В ту минуту, когда он выходил из павильона Часов, народ ворвался во двор Тюильри через ворота, выходящие на площадь Карусели, и через проезды на набережные и улицу Риволи.

Герцогиня Орлеанская была одета в черное; впрочем, после смерти мужа ее почти всегда видели в черном.

Она держала графа Парижского за руку, а один из адъютантов нес герцога Шартрского.

Слуга по имени Юбер шел в нескольких шагах позади.

Посредине моста Согласия граф Парижский упал. Перед выходом не было времени завязать шнурки на его башмаках, и на одной ноге у него оказалась домашняя туфля.

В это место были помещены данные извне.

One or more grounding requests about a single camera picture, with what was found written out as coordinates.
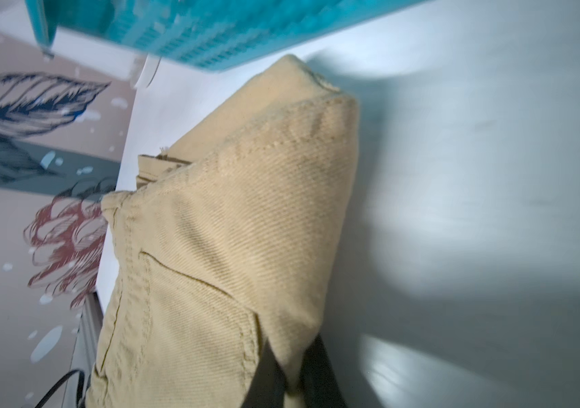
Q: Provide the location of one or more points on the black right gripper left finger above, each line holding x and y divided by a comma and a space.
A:
268, 386

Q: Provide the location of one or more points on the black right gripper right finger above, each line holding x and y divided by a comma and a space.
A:
317, 379

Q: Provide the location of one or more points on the khaki pants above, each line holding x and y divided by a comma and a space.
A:
228, 241

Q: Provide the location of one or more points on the teal plastic basket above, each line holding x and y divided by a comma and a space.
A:
209, 35

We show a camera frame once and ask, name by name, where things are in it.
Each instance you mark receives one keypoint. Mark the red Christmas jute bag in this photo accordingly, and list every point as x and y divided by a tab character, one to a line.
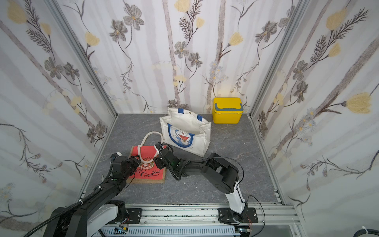
147	172

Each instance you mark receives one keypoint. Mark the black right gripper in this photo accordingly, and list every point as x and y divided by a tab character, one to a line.
163	151

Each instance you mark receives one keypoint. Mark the yellow lunch box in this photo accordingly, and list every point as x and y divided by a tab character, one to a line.
227	110

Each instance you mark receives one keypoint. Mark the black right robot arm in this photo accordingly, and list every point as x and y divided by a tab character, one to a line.
217	170

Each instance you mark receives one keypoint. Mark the white slotted cable duct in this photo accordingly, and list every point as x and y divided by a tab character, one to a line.
171	231

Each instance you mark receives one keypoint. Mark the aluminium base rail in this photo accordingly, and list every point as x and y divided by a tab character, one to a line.
263	220

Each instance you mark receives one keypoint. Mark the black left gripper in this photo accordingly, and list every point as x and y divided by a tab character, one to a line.
134	161

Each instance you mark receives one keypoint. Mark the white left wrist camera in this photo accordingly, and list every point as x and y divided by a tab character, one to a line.
114	156

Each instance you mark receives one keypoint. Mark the white Doraemon canvas bag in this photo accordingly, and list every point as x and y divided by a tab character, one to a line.
186	130

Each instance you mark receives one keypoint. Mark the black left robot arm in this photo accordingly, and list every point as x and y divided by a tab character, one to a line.
72	221

Ребенок не причинил себе никакого вреда и тут же поднялся.

Так что это не стало несчастным случаем, но, что намного хуже, стало дурным предзнаменованием.

Пока герцогиня Орлеанская входит в Палату депутатов, бросим взгляд на то, что происходит у Водонапорной башни, и на то, что вскоре будет происходить в Тюильри.

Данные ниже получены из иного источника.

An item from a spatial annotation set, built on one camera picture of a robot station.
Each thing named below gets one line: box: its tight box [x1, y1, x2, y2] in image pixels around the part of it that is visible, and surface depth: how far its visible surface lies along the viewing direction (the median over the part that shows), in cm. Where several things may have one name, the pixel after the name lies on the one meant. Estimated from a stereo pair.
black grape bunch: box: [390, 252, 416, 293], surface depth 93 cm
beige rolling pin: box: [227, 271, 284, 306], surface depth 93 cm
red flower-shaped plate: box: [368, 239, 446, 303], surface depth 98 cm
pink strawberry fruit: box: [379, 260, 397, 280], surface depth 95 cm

Мы видели, что г-н де Жирарден потерпел неудачу на площади Пале-Рояля; видели, что генерала Ламорисьера выпроводили с улицы Сент-Оноре; видели, что маршала Жерара вытеснили обратно на площадь Карусели.

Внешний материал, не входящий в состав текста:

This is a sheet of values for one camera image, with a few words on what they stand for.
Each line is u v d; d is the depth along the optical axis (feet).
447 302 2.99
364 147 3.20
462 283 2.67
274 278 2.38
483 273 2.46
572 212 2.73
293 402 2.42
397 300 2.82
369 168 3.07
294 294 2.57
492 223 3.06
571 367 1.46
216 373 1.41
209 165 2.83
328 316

Центром этих трех очагов сопротивления была площадь Пале-Рояля. Именно там королевская власть еще сотрясала Париж последними судорогами своей агонии. Именно там вулкан народной ярости извергал последние языки пламени.

Правительство Луи Филиппа очень старательно укрепило Водонапорную башню; оно понимало, что это здание являлось, если воспользоваться фортификационными терминами, одним из передовых оборонительных сооружений дворца Тюильри. Ее двери могла высадить либо пушка, либо людская толпа — две силы, опрокидывающие все.

Сражение длилось там около пяти часов.

Народ захватил Пале-Рояль и вел огонь из его окон.

Народ возвел баррикады и вел огонь из-за баррикад.

Сколько проклятий прозвучало за эти пять часов, сколько клятв мести было дано!

Среди этих пуль, которые со свистом скрещиваются; в окружении этого пламени, которое вырывается из всех окон, какая-то молодая женщина отыскивает раненых, приводит их к себе и перевязывает им раны. Все полагают, что она не принадлежит этому миру или, по меньшей мере, неуязвима.

Этим ангелом поля битвы, ставшим бы у скандинавов четвертой валькирией, была мадемуазель Лопес, актриса Одеона.

В то время как стены Водонапорной башни становились белыми от ударов пуль, а мостовые камни площади делались красными от потоков крови, народ захватил королевские конюшни и жег на площади Карусели дворцовые кареты.

Внезапно раздается крик:

— Огня! Огня к Водонапорной башне!

Народ, с той быстротой замысла, какая присуща только ему, понимает, что найден единственный помощник, способный сделать его победителем; он впрягается в охваченные пламенем кареты, толкает их, волочит, притаскивает на площадь Пале-Рояля и нагромождает вокруг бастиона. Затем в середину этого кратера прикатывают бочку с водкой, бросают из окон Пале-Эгалите мебель, костер становится все выше, пламя усиливается, ветер прижимает его к стенам, оно цепляется за все, во что может впиться, с яростью нападает на окна и двери, обугливает дерево, раскаляет железо и, победоносное, ревущее, смертоносное, проникает во все отверстия. Выстрелы мало-помалу стихают: пожар убил ружейную пальбу.